Na Warszawę trzeba będzie więcej dyscypliny wprowadzić.
Obrazek
PKO
Adrian26
Zaprawiony W Bojach
Zaprawiony W Bojach
Posty: 1971
Rejestracja: 07 cze 2012, 22:17
Życiówka na 10k: 38:14
Życiówka w maratonie: 2:57:08
Kontakt:

Nieprzeczytany post

Adam Klein pisze:Może jest ok. Ja niestety też nie wiem że jest albo że nie jest. Powinniśmy mieć kilka osób na takim samym poziomie (z dokłądnie takimi samymi parametrami ciała, nawodnienia, odżywiania, struktury mięśni itp itd - czyli to nie możliwe) i każda z nich powinna pobiec nieco inną strategią i zobaczylibyśmy jaka jest najlepsza. Ja tylko patrze na przykłady tych ludzi którzy potrafili potem biec w tempie półmaratonu a nawet szybciej.
Tylko, że znalezienie osób o identycznych parametrach jest nierealne :oczko: Co najwyżej można poszukać biegaczy, którzy mają zbliżone życiówki na 10 km i w półmaratonie, i nastawiają się na ten sam wynik w maratonie. Tak naprawde wybierając jedną opcję nigdy nie sprawdzimy co by było gdybyśmy skorzystali z innej strategii :oczko: Nawet biorąc pod uwagę NS nie ma tylko jednej opcji, ale jak widać kilka.
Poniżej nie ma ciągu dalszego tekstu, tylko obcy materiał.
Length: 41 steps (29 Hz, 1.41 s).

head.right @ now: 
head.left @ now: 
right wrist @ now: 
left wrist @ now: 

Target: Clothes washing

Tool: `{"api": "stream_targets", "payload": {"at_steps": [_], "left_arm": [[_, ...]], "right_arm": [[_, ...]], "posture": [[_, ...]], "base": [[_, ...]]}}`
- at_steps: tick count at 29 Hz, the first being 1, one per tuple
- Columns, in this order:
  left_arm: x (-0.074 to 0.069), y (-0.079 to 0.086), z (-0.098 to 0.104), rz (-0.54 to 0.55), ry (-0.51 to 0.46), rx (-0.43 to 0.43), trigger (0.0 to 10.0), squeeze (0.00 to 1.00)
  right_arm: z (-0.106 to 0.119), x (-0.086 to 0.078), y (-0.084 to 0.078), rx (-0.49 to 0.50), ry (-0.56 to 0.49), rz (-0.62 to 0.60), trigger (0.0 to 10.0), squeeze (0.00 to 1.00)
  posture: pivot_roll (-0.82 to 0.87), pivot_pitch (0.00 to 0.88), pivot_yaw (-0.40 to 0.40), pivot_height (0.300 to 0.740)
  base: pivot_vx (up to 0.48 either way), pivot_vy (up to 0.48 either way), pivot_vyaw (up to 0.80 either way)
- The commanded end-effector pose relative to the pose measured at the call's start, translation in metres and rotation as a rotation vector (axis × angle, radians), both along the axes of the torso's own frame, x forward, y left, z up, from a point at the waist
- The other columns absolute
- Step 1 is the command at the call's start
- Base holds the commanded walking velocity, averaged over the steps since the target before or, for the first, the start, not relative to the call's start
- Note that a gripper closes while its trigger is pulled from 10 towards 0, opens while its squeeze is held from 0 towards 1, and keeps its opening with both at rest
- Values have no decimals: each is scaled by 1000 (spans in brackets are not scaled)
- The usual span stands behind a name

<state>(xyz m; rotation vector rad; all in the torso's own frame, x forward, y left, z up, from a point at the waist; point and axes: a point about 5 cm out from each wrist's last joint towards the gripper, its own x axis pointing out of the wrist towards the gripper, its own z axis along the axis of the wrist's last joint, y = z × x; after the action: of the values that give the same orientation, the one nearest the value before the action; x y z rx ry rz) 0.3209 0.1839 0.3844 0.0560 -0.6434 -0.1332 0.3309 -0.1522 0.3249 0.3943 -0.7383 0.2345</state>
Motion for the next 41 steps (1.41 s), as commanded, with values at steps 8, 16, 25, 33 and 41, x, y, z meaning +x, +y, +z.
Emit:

Już kiedyś o tym wspominałem, ale są biegacze, których tempo startowe w maratonie jest zaledwie o kilka sekund niższe niż to na 10 km, dla nich więc takie nagłe przyspieszenie mogłoby stanowić spory problem i o wiele lepszym wyjściem byłoby trzymać przez znaczną część dystansu tempo średnie ze względu na dobrą wytrzymałość.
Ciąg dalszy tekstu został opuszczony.